Items that are commonly adhered to financed leases: Real estate, office equipment, medical equipment, railroad cars, air planes and construction and automobile equipment.  If the item that is leased is real estate, the lessor may be the sole owner of a property or company like a Brokerage House. An outfit of lessors is commonly a financing or leasing company or a commercial bank. The common procedure used to lease equipment is based on the leasing company determining which type of equipment the leasing company has decided to lease, the establishing of a buy price with the bank, who buys the item and rents it out for a specific amount that will provide an adequate return that is adequate with the lessorís investment.  

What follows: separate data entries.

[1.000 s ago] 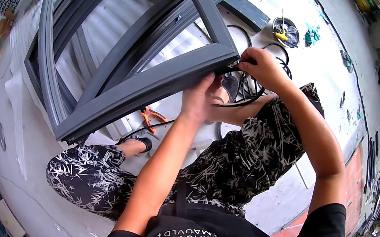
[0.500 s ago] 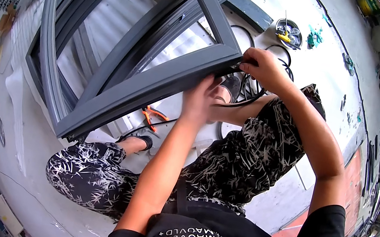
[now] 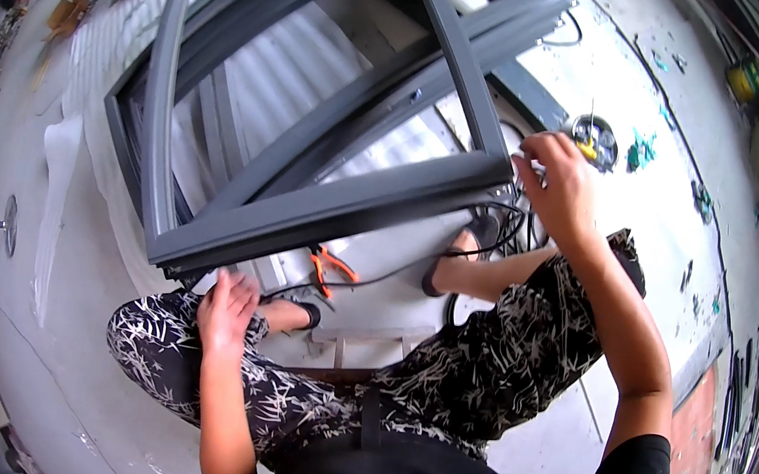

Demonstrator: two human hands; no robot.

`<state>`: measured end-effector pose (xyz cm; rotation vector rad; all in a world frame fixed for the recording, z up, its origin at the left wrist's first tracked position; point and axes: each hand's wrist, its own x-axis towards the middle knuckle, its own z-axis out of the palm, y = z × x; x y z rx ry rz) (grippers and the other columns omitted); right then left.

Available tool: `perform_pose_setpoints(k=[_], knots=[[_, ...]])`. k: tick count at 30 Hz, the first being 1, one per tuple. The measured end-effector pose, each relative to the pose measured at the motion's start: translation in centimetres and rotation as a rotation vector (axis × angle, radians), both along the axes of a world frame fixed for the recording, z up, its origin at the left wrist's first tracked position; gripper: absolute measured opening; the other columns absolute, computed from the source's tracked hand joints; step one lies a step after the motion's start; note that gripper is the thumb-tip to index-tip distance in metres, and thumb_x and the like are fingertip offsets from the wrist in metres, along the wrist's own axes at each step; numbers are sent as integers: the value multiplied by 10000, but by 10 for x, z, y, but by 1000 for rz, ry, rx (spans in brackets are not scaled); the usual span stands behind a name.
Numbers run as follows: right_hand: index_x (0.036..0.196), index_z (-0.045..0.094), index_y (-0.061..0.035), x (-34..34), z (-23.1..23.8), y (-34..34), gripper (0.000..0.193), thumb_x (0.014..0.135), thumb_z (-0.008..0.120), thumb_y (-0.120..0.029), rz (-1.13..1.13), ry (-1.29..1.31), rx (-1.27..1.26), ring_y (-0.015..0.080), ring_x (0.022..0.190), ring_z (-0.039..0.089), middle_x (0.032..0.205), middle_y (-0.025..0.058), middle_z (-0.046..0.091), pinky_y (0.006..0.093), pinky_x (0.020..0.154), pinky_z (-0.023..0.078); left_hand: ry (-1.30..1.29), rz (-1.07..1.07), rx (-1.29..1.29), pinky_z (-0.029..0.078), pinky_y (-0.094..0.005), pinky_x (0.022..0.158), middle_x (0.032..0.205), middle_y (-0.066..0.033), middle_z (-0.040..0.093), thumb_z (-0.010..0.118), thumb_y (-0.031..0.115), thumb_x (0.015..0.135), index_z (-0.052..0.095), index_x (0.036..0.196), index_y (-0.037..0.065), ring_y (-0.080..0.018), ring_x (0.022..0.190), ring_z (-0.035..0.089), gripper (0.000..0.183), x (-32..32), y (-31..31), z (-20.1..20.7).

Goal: The person cuts a rubber sealing strip using pliers and installs it into the frame groove by hand. They then trim the excess rubber strip with the pliers and press the seal securely along the frame.

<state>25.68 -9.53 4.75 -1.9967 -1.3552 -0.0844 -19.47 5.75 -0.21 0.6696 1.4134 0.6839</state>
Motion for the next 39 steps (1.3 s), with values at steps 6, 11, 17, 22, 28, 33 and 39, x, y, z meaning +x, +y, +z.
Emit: perform_pose_setpoints(k=[6, 11, 17, 22, 28, 33, 39], knots=[[802, 609, -63, -34, 5, 69, 309, 861, 638, -365, 536, -228, -104, 315, 776, 615, 773, 106, 613, 421, 699, 479, 366, -105, 1019, 497, -340, 837, 967, -69, 670, 475, 226, 1022, 636, 972, 4, -193, 914, 634, 279, 49, -7, 49], [583, 570, -77, -57, -12, 74, 455, 898, 584, -404, 404, -310, -92, 338, 575, 587, 562, 103, 568, 446, 571, 469, 991, -354, 1516, 404, -411, 959, 909, -76, 657, 494, 233, 967, 635, 858, 69, -279, 905, 608, 242, 105, 24, 39], [727, 668, -63, -147, 14, 34, 521, 938, 483, -501, 327, -248, -471, 305, 686, 655, 721, 120, 668, 421, 673, 519, 948, -264, 1736, 445, -411, 801, 702, -50, 615, 447, 187, 899, 591, 658, 116, -278, 726, 597, 289, 44, 36, 25], [772, 633, -32, -212, 17, 47, 459, 882, 581, -475, 287, -117, -374, 298, 798, 651, 770, 128, 660, 399, 770, 478, 882, -348, 1766, 427, -439, 822, 737, -95, 593, 438, 173, 899, 560, 687, 74, -328, 768, 577, 264, 5, 96, 31], [852, 596, -23, -288, 25, 116, 393, 836, 653, -411, 359, 35, -434, 317, 808, 655, 830, 144, 665, 424, 726, 507, 1047, -254, 1679, 353, -472, 1052, 1064, -121, 614, 462, 185, 959, 639, 913, 30, -340, 1087, 552, 240, -54, 190, 33], [872, 594, -15, -302, 24, 155, 415, 841, 650, -426, 569, 88, -328, 349, 786, 642, 828, 163, 649, 452, 705, 518, 1293, 38, 1005, 343, -467, 1068, 1362, -256, 458, 531, 336, 954, 424, 1355, -45, -405, 1266, 435, 563, -75, 194, 21], [665, 667, -63, -142, 12, 207, 315, 818, 697, -336, 706, -258, -65, 290, 753, 594, 666, 82, 588, 409, 764, 464, 823, -12, 889, 263, -457, 1135, 1432, -340, 340, 657, 424, 862, 278, 1403, -146, -438, 1339, 346, 873, -17, 111, 9]])
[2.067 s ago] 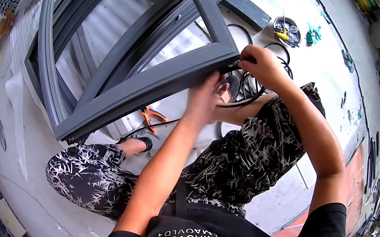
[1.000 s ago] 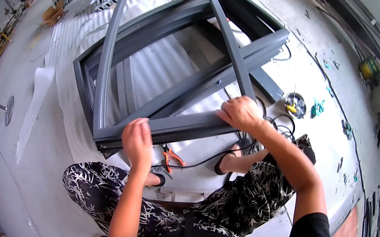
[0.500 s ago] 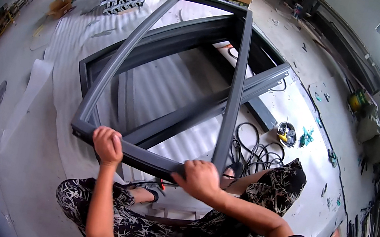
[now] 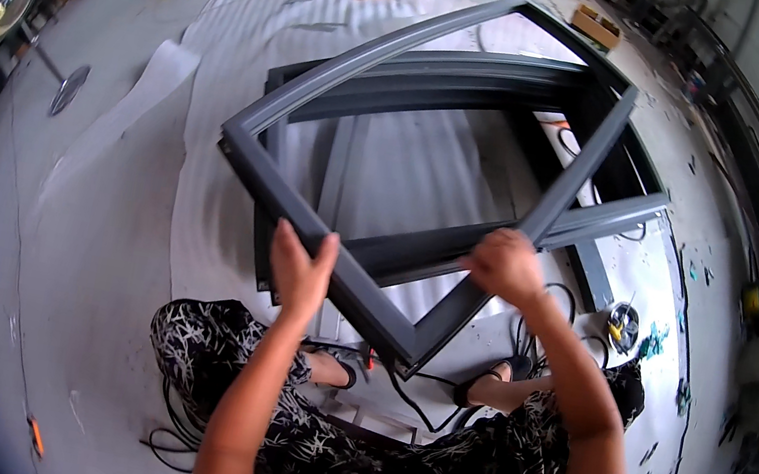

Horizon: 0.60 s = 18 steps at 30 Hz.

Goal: The person cuts a rubber sealing strip using pliers and installs it into the frame groove by hand. They then trim the excess rubber strip with the pliers and press the seal securely along the frame.

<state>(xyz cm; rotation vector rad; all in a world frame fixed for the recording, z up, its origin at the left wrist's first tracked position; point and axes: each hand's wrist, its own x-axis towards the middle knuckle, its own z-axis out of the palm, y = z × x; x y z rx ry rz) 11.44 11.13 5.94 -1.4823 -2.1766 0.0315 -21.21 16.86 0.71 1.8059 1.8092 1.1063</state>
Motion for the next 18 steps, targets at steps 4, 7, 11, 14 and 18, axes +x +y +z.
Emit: perform_pose_setpoints(k=[4, 7, 11, 14, 18], knots=[[560, 603, -54, -1, -5, 18, 361, 817, 666, -299, -15, -66, 44, 295, 688, 553, 613, 88, 546, 395, 706, 423, -158, 148, -19, 190, -443, 1172, 1501, -348, 189, 657, 349, 848, 119, 1436, -170, -434, 1416, 203, 950, 34, 4, 8], [552, 610, -44, -11, -9, 13, 359, 824, 657, -273, -41, -37, 93, 293, 648, 562, 583, 89, 554, 399, 717, 433, -196, 161, -31, 141, -437, 1187, 1518, -343, 146, 630, 279, 841, 101, 1438, -171, -429, 1440, 141, 916, 32, 9, -3], [548, 620, -55, -54, -9, 7, 371, 833, 654, -290, -151, -27, 74, 273, 641, 575, 574, 76, 570, 389, 713, 442, -279, 74, -20, 113, -412, 1189, 1531, -321, 154, 629, 233, 830, 113, 1458, -137, -410, 1443, 153, 893, -8, 31, -15], [521, 605, -62, -86, -11, 7, 389, 837, 650, -285, -249, 13, 95, 265, 618, 568, 553, 65, 561, 386, 685, 435, -323, -9, -44, 188, -391, 1168, 1507, -300, 230, 646, 212, 818, 160, 1452, -126, -394, 1417, 230, 867, -33, 59, -10], [484, 562, -76, -104, -16, 15, 417, 834, 657, -281, -292, 25, 128, 276, 584, 551, 528, 68, 531, 392, 634, 411, -292, -87, -64, 218, -378, 1157, 1492, -299, 266, 662, 216, 807, 197, 1442, -127, -379, 1409, 261, 858, -43, 99, -14]])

Rental leasing usually allows for the lessee to continue its stance as the holder of the property even after the initial rent is completed. This may be permitted with the use of an option to renovate which permits the one who is renting to obtain a new lease at a specific amount after the initial lease has expired.  

The rented amount is a fixed payment for the lessee, just like the interest over a debt. Not abiding to the payments may bring bankruptcy or insolvency. The claims against the lessee by the lessor, in the case of bankruptcy are less severe than the ones claimed by creditors. The item leased will be repositioned together with partial payment to the lessor of the payments owed from the contract.     

Maybe what is most noticeable is that the rent involves a fixed charge similar to interest and therefore the lessee absorbs the fluctuation in the companyís revenues. In other words, financed leasing, like debt, involves benefits and dangers.  

Which are the benefits that financed leasing offer? There exist several benefits derived from the utilization of this form of financing in which the following are the most common:  

1.      Financed leasing offers the benefit of being completely deductible while only the interest in a regular bank loan is deductible.

2.      It betters your capital structure since it is not reflected in the financial statements as a liability and with the use of a financial lease its value is 100% covered, allowing the lessee to utilize his or her capital for other commercial purposes.

3.      Allows companies to diversify their portfolio of creditors. Additional costs, like taxes and others, may be capitalized within the lease and amortized throughout the time of the duration of the contract.

4.      Financed leasing is also a tool that helps obtain up to date technology while avoiding the equipment to become obsolete.